◆ What you are asked to do:
Please restate, word for word, the lines below that begin at the one with "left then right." and end at the one with "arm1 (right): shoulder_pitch". Leave out all other lines.

Stored items
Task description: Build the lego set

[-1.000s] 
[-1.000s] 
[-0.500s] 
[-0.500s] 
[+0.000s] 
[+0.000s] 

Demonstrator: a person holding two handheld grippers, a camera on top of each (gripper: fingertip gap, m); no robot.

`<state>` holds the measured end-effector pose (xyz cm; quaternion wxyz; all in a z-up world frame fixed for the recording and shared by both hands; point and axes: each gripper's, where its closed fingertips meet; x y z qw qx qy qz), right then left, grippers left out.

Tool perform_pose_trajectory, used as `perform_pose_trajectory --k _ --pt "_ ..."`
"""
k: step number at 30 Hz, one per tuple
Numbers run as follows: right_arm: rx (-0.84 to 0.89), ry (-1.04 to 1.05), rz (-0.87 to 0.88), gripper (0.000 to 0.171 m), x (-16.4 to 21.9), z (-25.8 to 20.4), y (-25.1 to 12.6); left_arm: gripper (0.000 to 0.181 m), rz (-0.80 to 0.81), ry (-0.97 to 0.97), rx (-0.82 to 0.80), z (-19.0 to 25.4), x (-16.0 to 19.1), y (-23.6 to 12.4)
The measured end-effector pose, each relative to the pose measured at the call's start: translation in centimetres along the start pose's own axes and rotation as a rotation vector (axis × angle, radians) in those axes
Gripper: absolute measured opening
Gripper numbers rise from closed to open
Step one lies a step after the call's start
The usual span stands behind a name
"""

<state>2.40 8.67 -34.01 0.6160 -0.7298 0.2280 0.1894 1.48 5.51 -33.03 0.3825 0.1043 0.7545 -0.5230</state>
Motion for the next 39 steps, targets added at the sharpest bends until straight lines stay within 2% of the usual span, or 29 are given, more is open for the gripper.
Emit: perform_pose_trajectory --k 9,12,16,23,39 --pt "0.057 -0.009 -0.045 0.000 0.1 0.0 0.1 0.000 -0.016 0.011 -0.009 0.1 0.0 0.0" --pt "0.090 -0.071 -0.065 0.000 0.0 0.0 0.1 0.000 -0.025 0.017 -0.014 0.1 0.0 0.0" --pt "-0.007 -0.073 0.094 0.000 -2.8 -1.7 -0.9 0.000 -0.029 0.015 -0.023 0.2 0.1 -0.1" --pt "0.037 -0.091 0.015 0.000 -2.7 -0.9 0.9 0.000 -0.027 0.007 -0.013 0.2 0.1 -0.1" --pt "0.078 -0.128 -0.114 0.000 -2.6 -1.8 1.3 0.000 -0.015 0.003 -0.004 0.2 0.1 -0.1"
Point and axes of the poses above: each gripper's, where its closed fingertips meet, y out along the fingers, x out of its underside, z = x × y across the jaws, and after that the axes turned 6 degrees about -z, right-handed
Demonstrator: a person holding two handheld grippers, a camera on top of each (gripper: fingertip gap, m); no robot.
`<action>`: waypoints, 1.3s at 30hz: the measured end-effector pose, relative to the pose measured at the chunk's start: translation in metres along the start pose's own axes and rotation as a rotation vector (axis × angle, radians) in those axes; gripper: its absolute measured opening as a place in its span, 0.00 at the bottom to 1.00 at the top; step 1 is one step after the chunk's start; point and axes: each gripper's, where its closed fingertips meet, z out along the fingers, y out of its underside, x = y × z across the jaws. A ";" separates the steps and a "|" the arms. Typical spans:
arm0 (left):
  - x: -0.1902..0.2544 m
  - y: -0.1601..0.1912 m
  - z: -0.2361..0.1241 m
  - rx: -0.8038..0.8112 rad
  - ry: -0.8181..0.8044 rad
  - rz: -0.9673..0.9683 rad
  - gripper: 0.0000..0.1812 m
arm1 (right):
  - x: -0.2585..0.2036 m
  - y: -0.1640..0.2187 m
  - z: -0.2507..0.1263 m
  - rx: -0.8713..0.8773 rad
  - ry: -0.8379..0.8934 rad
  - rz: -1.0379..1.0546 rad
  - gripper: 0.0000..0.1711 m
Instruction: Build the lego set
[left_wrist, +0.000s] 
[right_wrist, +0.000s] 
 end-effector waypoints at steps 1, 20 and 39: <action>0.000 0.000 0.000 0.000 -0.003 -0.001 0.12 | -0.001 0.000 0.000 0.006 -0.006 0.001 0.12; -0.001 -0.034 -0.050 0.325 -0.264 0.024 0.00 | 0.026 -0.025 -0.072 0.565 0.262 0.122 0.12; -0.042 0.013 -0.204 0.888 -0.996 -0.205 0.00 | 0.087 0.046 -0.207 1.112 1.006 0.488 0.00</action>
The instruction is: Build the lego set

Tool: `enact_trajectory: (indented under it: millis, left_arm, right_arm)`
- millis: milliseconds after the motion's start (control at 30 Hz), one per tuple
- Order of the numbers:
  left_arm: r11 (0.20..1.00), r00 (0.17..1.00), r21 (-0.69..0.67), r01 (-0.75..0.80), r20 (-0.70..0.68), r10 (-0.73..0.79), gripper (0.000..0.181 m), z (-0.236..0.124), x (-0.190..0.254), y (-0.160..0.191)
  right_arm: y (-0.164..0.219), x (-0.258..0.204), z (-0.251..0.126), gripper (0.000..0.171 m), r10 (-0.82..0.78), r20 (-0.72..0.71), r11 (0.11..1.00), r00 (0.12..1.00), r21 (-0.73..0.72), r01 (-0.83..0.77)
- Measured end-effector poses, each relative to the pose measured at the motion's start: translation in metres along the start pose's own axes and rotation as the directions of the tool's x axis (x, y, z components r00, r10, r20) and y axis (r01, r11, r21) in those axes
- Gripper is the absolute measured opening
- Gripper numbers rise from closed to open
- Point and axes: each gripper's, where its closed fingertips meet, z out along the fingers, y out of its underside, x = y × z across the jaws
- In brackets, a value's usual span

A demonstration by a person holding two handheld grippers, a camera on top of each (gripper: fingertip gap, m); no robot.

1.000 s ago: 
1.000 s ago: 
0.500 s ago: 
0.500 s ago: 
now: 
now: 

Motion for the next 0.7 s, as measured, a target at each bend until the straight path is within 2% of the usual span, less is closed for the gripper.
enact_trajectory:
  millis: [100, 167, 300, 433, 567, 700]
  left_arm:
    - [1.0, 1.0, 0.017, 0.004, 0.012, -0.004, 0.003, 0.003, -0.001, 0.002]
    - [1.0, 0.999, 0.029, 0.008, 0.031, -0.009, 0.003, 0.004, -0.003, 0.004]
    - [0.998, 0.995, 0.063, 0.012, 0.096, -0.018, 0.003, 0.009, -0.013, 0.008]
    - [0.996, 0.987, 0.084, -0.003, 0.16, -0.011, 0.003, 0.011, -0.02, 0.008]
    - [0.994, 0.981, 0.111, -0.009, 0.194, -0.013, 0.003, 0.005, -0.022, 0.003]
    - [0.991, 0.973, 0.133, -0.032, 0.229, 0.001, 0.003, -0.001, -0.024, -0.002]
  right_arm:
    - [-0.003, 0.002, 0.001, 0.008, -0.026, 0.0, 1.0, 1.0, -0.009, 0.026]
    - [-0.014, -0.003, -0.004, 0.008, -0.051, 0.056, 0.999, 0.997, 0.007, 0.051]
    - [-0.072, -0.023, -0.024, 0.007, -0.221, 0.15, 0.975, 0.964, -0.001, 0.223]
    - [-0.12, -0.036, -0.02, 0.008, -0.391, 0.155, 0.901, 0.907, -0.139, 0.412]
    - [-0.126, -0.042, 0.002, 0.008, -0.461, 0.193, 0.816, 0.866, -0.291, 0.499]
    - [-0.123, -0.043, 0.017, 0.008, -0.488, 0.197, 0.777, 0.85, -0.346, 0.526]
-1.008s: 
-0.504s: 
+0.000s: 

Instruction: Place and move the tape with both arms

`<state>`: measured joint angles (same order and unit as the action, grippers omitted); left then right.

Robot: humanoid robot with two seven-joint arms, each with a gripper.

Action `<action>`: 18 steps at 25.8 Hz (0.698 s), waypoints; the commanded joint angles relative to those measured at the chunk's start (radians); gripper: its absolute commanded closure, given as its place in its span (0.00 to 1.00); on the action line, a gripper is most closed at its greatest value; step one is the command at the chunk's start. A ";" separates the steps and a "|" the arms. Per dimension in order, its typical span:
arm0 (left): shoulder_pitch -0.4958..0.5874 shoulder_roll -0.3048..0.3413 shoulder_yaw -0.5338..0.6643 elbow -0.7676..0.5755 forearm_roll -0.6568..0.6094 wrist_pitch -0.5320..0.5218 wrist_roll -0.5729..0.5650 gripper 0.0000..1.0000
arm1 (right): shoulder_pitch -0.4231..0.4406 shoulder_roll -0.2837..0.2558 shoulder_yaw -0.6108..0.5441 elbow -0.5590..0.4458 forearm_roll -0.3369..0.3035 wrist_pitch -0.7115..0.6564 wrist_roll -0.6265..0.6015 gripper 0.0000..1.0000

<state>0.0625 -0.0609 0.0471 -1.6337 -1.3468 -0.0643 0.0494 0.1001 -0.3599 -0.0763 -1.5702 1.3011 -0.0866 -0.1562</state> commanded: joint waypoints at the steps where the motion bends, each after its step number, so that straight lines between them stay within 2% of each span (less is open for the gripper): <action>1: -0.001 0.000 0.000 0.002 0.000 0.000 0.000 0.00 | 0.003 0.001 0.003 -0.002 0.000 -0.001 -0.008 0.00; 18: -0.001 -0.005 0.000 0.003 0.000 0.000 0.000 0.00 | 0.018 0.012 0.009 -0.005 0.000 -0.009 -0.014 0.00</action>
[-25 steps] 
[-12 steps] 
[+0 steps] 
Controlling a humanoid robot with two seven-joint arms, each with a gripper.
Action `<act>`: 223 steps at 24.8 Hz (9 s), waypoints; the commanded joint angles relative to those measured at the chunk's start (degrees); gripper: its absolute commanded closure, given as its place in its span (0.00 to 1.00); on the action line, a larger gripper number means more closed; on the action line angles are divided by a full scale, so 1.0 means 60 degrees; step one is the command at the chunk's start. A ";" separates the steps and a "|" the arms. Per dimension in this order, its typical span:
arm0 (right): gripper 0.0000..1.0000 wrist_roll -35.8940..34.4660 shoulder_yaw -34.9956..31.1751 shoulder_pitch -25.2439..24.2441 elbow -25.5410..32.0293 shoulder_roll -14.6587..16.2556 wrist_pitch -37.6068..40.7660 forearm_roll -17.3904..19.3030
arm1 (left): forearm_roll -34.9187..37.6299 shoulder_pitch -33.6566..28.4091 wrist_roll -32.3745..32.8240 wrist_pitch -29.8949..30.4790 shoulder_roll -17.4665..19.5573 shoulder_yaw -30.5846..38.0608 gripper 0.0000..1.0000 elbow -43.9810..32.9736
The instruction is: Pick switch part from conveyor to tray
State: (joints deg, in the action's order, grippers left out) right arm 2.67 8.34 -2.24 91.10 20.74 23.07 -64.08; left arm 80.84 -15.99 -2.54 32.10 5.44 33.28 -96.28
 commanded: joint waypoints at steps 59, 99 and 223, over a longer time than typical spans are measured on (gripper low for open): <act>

◆ Solution to the problem:
`<state>`: measured joint angles (same order and unit as the action, grippers omitted); left then right.

Robot: humanoid robot with two seven-joint arms, each with a gripper.

Action `<action>`: 18 steps at 25.8 Hz (0.698 s), waypoints; the commanded joint angles relative to those measured at the chunk's start (radians); gripper: its absolute commanded closure, given as its place in its span (0.00 to 1.00); on the action line, a gripper is most closed at its greatest value; step one is the command at the chunk's start. A ";" separates the steps and a "|" the arms. Per dimension in order, its typical span:
arm0 (left): shoulder_pitch -0.4958..0.5874 shoulder_roll -0.3048..0.3413 shoulder_yaw -0.5338..0.6643 elbow -0.7676..0.5755 forearm_roll -0.6568..0.6094 wrist_pitch -0.5320..0.5218 wrist_roll -0.5729..0.5650 gripper 0.0000..1.0000
arm1 (right): shoulder_pitch -0.4231..0.4406 shoulder_roll -0.2837..0.2558 shoulder_yaw -0.6108..0.5441 elbow -0.5590..0.4458 forearm_roll -0.3369..0.3035 wrist_pitch -0.7115..0.6564 wrist_roll -0.6265..0.6015 gripper 0.0000..1.0000

No more work is needed on this answer.